■ Task goal: Quote exactly and only this range of lines in the data below: the line that holds "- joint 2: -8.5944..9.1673" to the line that holds "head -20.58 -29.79", both included.

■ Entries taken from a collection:
-*-
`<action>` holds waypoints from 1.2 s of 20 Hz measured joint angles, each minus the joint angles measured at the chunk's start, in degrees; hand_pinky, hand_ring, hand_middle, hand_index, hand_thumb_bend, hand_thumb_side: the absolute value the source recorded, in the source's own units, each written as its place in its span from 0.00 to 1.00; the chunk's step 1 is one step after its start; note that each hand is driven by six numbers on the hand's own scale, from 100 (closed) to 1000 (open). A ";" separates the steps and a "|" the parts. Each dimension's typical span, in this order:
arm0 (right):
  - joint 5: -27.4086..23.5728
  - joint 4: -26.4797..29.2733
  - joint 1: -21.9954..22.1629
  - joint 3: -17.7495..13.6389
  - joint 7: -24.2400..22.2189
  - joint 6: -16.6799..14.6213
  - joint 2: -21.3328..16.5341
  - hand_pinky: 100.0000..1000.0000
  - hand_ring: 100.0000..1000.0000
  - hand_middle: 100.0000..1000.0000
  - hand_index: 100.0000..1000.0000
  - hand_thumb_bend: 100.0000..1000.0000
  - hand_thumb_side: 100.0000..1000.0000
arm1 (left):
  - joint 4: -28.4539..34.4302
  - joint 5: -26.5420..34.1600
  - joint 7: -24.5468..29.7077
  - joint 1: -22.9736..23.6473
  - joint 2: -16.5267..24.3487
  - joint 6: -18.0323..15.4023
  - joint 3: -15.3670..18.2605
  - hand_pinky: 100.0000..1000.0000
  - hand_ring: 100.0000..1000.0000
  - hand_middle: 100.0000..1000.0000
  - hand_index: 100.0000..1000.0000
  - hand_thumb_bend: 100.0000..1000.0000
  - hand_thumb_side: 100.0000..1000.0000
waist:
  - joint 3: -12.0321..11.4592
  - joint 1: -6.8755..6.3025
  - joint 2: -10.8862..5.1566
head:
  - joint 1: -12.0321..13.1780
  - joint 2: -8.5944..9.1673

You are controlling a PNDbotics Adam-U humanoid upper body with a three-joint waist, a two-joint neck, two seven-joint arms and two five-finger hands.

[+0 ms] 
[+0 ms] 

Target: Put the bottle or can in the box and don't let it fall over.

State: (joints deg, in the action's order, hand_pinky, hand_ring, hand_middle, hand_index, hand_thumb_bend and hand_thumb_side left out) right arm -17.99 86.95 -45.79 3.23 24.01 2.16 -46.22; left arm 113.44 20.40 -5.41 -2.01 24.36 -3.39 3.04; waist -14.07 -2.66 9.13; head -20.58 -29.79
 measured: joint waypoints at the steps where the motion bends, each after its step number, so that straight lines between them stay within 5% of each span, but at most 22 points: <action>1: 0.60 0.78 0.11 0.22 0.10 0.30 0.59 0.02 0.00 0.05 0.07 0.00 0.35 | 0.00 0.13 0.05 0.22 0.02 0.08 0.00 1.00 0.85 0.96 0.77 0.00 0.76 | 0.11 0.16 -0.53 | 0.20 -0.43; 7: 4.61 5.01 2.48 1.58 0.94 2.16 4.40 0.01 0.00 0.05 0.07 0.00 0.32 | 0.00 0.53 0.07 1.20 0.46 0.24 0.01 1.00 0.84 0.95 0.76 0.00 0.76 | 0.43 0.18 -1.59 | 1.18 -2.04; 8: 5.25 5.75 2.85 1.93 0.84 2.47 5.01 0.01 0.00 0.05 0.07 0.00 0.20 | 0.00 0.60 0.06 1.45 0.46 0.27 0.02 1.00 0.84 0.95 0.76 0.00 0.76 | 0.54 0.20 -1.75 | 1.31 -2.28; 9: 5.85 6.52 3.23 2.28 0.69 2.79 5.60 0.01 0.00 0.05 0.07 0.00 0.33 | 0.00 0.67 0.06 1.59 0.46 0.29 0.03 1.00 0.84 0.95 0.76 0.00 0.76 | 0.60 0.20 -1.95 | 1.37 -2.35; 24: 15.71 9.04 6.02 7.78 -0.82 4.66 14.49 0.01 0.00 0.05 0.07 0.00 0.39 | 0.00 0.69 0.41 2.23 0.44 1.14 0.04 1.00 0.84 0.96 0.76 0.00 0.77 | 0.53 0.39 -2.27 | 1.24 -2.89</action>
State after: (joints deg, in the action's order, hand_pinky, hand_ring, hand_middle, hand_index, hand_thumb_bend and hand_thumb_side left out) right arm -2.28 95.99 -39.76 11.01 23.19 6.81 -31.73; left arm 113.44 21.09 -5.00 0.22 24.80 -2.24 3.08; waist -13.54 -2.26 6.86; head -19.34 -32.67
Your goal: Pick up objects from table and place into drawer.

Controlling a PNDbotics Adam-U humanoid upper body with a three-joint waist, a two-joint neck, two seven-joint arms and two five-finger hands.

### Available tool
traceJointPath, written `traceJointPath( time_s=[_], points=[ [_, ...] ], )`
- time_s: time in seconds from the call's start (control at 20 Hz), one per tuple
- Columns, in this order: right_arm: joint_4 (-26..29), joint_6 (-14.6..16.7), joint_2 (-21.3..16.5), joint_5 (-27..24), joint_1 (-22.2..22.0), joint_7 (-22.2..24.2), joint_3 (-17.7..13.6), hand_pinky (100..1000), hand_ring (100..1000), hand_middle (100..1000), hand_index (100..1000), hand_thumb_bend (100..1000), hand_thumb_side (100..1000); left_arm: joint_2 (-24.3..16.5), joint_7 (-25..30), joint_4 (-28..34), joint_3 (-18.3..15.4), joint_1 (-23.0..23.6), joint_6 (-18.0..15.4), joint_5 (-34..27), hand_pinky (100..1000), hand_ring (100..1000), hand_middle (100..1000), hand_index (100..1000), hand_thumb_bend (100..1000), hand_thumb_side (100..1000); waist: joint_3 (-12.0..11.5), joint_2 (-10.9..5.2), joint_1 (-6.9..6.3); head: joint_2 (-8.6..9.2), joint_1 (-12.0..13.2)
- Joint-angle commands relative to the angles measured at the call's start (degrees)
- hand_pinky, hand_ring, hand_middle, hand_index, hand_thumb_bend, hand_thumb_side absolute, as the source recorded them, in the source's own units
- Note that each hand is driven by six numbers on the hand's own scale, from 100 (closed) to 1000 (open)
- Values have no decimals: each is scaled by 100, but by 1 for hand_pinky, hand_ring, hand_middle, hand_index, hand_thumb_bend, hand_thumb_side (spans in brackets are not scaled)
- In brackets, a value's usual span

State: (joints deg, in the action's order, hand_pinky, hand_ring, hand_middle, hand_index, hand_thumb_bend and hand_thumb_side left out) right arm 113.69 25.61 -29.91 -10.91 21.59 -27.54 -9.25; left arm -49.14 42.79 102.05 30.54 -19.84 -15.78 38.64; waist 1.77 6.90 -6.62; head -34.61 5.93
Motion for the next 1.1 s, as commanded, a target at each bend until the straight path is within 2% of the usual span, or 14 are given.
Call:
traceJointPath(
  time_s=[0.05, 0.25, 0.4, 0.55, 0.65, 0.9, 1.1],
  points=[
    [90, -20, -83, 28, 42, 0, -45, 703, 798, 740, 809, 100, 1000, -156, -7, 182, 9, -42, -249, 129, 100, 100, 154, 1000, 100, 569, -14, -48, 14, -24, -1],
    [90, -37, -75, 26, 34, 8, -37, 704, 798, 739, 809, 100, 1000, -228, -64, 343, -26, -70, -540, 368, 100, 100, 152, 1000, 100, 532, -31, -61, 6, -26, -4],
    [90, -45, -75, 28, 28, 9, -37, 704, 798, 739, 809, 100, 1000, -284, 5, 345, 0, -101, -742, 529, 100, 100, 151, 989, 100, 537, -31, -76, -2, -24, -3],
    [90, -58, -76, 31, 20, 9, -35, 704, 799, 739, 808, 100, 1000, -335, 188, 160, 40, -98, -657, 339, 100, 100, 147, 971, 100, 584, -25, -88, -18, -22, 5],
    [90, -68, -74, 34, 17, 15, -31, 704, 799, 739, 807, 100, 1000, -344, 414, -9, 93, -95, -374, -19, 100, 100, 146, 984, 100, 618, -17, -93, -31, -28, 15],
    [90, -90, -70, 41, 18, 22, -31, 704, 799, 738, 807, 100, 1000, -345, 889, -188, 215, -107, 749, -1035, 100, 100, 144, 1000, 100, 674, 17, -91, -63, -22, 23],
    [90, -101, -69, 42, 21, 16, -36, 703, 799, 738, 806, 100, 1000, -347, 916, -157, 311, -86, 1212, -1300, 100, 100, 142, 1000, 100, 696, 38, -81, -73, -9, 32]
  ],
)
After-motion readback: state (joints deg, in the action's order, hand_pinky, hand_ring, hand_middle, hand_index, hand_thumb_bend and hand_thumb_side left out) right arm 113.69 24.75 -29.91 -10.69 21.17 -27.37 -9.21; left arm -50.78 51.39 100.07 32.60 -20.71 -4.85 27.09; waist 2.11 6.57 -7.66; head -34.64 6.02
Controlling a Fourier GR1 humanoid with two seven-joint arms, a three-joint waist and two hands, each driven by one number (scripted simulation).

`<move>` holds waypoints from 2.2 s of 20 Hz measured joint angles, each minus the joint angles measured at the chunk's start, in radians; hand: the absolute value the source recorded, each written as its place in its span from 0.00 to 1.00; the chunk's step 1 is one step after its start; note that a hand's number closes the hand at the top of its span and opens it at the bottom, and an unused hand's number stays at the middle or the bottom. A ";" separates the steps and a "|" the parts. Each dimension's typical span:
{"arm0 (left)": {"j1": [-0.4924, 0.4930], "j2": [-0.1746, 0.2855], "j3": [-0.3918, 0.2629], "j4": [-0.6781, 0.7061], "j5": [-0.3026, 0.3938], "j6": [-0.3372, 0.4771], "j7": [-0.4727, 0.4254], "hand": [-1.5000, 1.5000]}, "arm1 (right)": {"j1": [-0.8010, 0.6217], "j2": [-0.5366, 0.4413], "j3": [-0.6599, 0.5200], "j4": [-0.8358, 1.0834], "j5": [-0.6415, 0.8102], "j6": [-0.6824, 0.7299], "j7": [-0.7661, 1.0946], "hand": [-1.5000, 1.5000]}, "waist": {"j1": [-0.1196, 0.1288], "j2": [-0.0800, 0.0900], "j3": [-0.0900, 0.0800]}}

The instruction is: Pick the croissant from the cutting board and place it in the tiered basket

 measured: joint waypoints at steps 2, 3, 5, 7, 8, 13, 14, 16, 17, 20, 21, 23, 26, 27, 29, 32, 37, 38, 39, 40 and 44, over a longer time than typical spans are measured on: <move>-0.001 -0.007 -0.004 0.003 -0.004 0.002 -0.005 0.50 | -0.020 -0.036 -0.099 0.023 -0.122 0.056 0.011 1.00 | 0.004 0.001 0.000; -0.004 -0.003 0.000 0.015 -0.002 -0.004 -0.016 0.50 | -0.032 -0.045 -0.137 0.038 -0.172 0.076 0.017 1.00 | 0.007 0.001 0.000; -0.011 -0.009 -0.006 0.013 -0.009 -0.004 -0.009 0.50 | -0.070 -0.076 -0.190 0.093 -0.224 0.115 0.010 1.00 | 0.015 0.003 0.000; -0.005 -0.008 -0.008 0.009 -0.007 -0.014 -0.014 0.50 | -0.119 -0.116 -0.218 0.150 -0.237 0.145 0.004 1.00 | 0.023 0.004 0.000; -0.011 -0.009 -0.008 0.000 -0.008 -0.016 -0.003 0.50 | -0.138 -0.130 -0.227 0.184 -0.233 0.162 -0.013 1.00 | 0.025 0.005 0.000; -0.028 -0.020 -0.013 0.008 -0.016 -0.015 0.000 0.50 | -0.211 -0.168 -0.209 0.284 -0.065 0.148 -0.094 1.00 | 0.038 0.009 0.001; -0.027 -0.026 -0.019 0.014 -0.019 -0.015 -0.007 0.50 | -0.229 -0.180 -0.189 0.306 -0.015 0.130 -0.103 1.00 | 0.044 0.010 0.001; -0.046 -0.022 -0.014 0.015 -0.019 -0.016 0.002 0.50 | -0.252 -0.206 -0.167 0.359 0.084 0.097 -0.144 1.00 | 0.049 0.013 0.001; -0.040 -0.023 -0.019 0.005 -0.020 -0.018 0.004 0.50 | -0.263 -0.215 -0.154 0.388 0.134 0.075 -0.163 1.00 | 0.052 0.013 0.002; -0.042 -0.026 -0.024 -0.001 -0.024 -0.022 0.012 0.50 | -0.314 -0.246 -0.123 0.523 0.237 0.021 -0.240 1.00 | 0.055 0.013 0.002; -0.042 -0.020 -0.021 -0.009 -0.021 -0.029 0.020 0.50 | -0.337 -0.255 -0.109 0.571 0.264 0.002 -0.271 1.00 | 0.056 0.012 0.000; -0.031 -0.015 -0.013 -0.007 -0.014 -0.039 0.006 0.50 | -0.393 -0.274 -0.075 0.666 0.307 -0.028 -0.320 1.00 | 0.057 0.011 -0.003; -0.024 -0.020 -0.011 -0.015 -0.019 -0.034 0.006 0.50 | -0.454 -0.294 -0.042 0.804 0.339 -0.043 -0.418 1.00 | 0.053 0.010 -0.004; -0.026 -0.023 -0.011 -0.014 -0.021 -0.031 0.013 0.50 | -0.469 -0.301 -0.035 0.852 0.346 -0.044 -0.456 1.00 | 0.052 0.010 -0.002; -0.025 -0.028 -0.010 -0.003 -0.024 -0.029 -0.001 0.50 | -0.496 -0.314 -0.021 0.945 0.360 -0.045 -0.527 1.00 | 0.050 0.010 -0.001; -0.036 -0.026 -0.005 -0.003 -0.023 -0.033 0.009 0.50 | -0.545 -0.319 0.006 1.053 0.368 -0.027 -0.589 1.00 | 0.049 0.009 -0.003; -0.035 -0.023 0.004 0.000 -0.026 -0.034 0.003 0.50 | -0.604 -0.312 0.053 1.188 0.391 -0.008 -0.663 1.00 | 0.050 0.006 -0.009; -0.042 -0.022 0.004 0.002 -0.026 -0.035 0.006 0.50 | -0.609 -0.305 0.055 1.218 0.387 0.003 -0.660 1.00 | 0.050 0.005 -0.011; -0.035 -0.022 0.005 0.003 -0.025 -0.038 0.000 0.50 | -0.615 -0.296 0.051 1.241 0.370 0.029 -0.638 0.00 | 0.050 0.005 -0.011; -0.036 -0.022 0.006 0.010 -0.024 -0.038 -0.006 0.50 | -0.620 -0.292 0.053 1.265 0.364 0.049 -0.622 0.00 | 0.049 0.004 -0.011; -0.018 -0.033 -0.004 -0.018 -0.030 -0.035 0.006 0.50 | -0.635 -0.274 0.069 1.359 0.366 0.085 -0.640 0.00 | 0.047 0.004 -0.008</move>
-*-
■ Task answer:
  - joint 2: -8.5944..9.1673

You are controlling a PNDbotics Adam-U humanoid upper body with a three-joint waist, a two-joint neck, two seven-joint arms and two five-finger hands.

[+0 ms] 
[+0 ms] 

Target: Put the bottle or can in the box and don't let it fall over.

State: (joints deg, in the action's order, hand_pinky, hand_ring, hand_middle, hand_index, hand_thumb_bend and hand_thumb_side left out) right arm -17.99 86.95 -45.79 3.23 24.01 2.16 -46.22; left arm 113.44 20.40 -5.41 -2.01 24.36 -3.39 3.04; waist -14.07 -2.66 9.13; head -20.58 -29.79

The exercise is done now.